[Requirement]:
Starting with the line that holds "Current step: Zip" and stopping after the line that holds "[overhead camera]", repeat the lines below word for word, without the pictures.

*** Input records ***

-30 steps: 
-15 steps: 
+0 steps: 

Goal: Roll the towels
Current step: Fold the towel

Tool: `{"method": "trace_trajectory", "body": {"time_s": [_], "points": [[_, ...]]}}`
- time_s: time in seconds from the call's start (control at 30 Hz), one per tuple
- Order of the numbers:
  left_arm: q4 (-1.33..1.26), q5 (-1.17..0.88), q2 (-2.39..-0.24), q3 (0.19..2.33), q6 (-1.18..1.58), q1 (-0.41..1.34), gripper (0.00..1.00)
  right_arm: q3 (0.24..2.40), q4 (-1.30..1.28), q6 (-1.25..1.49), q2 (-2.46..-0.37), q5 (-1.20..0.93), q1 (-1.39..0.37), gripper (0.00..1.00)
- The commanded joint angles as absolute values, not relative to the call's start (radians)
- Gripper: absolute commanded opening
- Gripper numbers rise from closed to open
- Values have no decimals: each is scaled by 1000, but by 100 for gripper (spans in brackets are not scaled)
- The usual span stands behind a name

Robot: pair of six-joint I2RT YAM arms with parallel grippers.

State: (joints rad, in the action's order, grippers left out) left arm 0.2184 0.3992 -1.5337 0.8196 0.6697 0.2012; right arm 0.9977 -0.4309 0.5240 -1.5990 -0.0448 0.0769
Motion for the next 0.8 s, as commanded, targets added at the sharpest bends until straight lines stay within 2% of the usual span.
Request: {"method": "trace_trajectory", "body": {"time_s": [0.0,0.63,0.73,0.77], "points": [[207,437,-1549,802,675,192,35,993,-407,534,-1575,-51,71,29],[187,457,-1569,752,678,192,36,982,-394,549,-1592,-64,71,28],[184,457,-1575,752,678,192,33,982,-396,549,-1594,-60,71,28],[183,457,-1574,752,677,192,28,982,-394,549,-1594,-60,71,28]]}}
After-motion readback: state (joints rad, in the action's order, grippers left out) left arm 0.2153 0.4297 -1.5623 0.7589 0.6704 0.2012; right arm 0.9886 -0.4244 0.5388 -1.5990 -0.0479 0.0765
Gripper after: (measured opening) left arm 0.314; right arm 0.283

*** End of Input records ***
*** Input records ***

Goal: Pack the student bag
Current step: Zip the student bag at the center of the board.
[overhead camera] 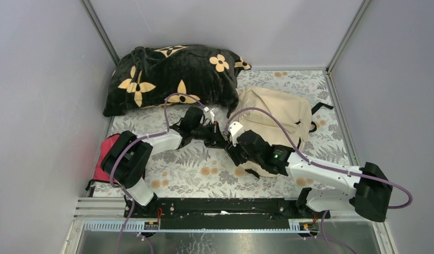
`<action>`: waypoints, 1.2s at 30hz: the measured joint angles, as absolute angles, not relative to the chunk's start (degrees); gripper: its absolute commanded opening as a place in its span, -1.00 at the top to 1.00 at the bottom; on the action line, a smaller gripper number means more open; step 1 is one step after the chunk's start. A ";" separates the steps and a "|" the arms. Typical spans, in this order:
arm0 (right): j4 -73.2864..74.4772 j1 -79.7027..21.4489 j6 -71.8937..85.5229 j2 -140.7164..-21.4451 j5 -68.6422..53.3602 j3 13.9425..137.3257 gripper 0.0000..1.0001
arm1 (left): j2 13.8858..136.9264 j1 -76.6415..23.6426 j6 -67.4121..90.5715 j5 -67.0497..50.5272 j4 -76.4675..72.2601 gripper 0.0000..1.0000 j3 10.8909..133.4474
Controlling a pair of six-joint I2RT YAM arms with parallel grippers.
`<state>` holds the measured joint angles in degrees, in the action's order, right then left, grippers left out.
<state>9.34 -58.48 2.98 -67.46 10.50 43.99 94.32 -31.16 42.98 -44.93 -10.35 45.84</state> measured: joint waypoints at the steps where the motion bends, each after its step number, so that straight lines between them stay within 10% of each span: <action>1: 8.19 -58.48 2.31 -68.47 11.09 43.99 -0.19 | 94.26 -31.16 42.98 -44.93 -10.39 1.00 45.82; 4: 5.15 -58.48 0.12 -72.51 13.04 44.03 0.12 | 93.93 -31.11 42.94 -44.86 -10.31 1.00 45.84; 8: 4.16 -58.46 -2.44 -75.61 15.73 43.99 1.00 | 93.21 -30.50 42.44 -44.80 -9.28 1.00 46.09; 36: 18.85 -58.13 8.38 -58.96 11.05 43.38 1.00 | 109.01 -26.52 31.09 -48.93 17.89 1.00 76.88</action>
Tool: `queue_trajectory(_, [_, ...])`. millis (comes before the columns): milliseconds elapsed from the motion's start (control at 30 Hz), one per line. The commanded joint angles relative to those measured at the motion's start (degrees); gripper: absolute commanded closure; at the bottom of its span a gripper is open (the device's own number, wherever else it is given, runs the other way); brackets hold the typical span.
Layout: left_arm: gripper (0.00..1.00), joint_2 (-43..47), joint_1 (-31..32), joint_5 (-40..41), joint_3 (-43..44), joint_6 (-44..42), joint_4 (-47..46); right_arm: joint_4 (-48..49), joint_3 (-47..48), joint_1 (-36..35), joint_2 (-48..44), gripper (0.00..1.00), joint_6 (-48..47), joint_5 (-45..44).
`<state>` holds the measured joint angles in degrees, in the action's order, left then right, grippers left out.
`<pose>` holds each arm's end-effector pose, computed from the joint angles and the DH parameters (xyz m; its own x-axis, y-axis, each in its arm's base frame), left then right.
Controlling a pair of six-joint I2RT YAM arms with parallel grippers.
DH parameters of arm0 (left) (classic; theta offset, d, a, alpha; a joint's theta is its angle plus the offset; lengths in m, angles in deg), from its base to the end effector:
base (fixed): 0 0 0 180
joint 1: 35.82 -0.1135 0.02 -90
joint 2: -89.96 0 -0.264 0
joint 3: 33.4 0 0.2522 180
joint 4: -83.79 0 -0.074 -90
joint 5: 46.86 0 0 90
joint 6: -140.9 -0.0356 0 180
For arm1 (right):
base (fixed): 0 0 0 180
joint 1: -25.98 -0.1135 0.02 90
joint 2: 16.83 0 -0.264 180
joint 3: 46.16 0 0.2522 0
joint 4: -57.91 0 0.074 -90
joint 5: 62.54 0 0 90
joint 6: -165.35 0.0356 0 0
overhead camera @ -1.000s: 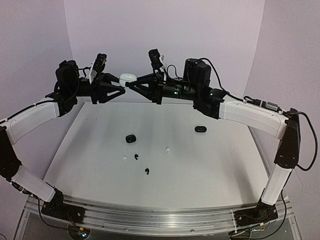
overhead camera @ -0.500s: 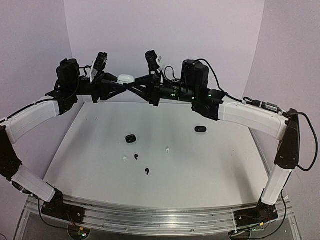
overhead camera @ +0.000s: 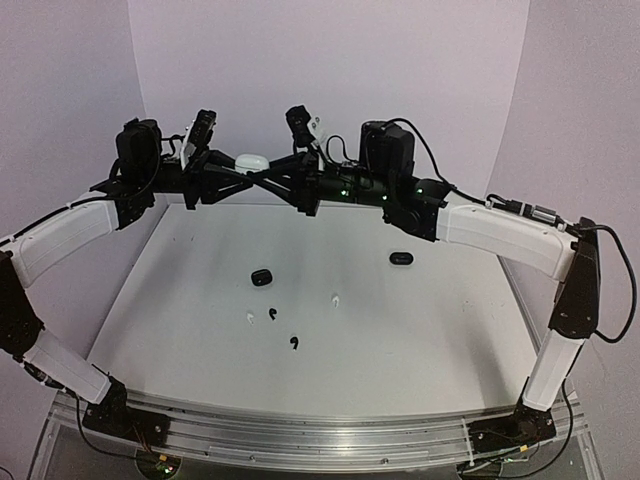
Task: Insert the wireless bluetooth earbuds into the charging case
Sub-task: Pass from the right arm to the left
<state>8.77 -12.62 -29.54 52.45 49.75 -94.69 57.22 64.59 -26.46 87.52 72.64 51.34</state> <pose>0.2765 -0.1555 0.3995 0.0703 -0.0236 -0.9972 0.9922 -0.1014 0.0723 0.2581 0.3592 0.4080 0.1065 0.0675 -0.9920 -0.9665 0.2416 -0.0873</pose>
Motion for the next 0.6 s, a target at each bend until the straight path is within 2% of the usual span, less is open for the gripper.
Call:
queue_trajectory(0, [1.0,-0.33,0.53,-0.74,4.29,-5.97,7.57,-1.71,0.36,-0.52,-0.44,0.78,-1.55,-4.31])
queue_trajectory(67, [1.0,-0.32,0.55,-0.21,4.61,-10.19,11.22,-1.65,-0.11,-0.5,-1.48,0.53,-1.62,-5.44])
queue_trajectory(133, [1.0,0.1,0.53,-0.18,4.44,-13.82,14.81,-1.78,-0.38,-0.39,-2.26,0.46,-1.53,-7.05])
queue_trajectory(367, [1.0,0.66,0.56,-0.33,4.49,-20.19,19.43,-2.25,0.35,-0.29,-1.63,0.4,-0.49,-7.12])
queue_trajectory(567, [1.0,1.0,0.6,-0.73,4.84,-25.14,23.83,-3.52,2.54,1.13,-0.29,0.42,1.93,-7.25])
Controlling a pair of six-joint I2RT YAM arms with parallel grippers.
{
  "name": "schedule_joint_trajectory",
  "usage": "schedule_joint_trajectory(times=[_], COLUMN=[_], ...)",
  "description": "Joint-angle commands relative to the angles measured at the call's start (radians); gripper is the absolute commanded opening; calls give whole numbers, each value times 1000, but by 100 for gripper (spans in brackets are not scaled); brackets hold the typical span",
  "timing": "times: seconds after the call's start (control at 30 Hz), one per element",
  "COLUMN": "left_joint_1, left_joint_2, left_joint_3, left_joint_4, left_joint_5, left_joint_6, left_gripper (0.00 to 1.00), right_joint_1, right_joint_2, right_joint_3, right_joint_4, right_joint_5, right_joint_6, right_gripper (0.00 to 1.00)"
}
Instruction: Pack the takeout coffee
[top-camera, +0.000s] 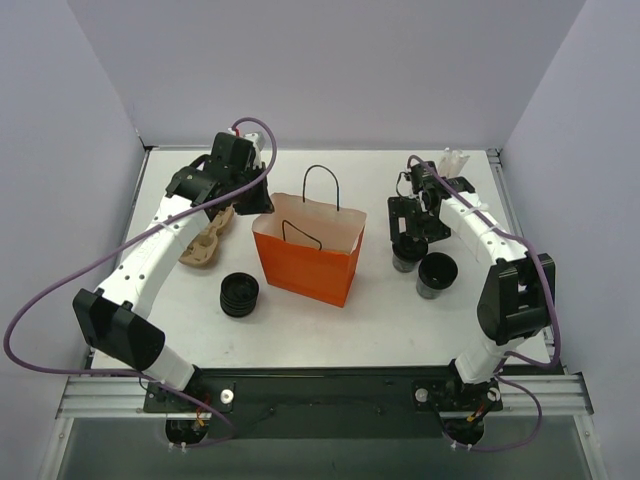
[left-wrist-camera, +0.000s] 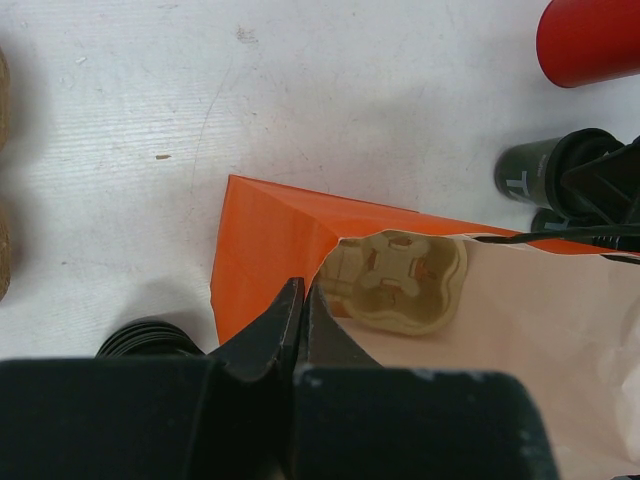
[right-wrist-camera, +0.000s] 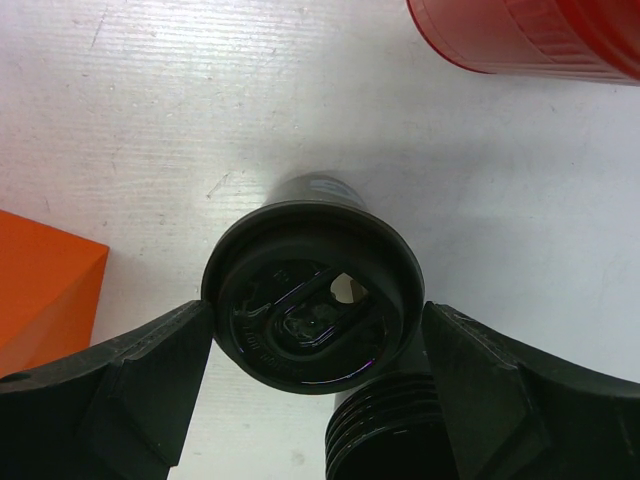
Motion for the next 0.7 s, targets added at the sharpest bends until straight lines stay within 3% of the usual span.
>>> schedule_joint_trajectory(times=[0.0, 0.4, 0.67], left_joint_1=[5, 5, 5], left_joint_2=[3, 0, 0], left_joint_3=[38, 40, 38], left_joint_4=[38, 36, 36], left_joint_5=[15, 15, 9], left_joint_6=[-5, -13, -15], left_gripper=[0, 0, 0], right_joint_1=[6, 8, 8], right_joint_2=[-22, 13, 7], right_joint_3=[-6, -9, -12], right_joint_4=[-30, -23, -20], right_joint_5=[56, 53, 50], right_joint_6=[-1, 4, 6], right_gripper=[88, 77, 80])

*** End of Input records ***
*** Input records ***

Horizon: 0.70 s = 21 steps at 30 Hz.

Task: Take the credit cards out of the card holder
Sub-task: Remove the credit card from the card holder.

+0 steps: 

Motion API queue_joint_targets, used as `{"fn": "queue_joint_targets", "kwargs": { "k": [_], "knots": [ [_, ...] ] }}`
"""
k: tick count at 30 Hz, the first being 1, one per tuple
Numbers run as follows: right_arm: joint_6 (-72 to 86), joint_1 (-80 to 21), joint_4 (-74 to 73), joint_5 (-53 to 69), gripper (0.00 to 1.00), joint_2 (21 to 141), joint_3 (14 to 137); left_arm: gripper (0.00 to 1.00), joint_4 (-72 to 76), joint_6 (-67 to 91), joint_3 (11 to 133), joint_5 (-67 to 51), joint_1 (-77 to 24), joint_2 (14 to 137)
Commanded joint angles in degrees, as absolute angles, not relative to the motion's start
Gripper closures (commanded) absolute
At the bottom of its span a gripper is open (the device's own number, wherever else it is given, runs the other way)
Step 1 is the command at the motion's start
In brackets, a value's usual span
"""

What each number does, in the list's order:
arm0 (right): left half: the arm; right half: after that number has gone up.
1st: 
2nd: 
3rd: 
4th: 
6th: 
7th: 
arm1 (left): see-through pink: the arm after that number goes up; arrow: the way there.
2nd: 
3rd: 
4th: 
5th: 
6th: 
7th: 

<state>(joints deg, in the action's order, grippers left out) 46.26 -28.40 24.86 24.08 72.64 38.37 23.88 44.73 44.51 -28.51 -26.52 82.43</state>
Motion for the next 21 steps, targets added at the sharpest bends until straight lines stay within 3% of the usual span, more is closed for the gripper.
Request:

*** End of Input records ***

[Response area]:
Current step: Zip the student bag at the center of the board.
[overhead camera] 

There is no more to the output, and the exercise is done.